Stairs of Sand
Page 21
How lightly and with what gratification she had trodden the broad and easy path toward destruction. She saw herself from a great height and looked down with withering scorn, with infinite pity at the creature she had been. Not once nor twice, but many times had the desert tested her, always to find her ready for the sin of Eve. She had not known it then; she had held aloof at the end, as in the affair with Stone; but that had only been due to the maddening variations of her temperament. Only accident had saved her in those long-past, apparently trivial affairs. When womanhood stripped away her girlish illusions, and she had met Stone, to work a stronger and more perilous charm on him, only God, using Adam Wansfell as his instrument, could have saved her.
Ruth confessed it. She burned into her soul the brand of what she had been, of what she had escaped. Her mother’s prayer to Wansfell now clarified. She had been born with beauty of form, of face, of eye; and with their deadlier parallel—the longing—the passionate need to love and be loved. She saw it all, and abased her spirit in humility and gratitude.

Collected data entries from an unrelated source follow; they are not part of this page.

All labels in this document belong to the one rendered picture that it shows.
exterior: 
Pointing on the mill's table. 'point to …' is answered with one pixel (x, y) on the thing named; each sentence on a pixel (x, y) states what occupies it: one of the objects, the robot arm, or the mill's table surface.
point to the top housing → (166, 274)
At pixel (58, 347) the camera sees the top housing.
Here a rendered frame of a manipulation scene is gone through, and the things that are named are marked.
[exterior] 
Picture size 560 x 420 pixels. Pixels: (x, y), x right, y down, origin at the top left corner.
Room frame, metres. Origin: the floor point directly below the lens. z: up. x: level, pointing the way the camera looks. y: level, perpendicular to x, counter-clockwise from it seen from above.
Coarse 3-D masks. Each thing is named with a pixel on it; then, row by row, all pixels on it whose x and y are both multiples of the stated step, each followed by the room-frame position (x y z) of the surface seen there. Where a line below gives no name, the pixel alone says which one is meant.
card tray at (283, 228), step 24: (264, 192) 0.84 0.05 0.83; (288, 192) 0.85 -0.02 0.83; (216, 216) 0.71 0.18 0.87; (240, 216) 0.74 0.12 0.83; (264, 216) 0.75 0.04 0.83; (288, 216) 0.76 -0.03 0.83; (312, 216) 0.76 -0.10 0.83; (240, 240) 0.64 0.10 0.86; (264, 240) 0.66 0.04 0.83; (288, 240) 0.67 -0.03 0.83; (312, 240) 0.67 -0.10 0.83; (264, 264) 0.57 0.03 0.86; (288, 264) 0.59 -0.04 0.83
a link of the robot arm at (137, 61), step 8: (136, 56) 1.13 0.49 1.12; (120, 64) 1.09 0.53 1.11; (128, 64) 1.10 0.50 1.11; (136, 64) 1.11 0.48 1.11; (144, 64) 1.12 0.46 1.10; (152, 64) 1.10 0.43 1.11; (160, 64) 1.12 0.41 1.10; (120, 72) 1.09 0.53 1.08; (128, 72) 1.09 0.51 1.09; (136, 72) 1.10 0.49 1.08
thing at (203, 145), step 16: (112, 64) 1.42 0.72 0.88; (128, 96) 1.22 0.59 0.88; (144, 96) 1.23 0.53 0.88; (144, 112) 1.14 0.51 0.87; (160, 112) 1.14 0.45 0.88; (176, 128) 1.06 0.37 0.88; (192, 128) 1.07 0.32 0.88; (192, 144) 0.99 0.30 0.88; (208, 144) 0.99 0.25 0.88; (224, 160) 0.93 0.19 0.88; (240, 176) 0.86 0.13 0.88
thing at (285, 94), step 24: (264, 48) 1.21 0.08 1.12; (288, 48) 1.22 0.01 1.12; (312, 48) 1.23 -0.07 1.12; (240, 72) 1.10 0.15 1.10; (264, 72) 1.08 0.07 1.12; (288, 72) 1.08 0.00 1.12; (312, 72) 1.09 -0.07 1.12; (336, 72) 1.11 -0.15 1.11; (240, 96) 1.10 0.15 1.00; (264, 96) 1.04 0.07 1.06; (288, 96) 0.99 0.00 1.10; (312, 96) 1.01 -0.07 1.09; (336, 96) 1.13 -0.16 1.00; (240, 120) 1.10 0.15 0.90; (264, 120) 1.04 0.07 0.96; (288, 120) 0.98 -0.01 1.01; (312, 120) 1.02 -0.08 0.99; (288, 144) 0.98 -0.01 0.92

She lay there on the sand, propped against the palo verde, gazing out at the transfiguration of the desert she had hated, marvelling at this evidence of her changed soul, and at the freedom which had come like a lightning flash out of the heavens.
Just yet she dared not surrender to the thought of her love, to the intimate and terriffic sweetness of it, to the deluge that must sweep away all before it. She must make forever hers the truth of herself, of the fate that could no longer be miserable and could never have a tragic end…. She understood Adam’s love. He was all love. He loved every creature on the desert, the beasts of men, even this illegitimate brother with all his malignance and corrupt maturity. That explained Wansfell, the Wanderer.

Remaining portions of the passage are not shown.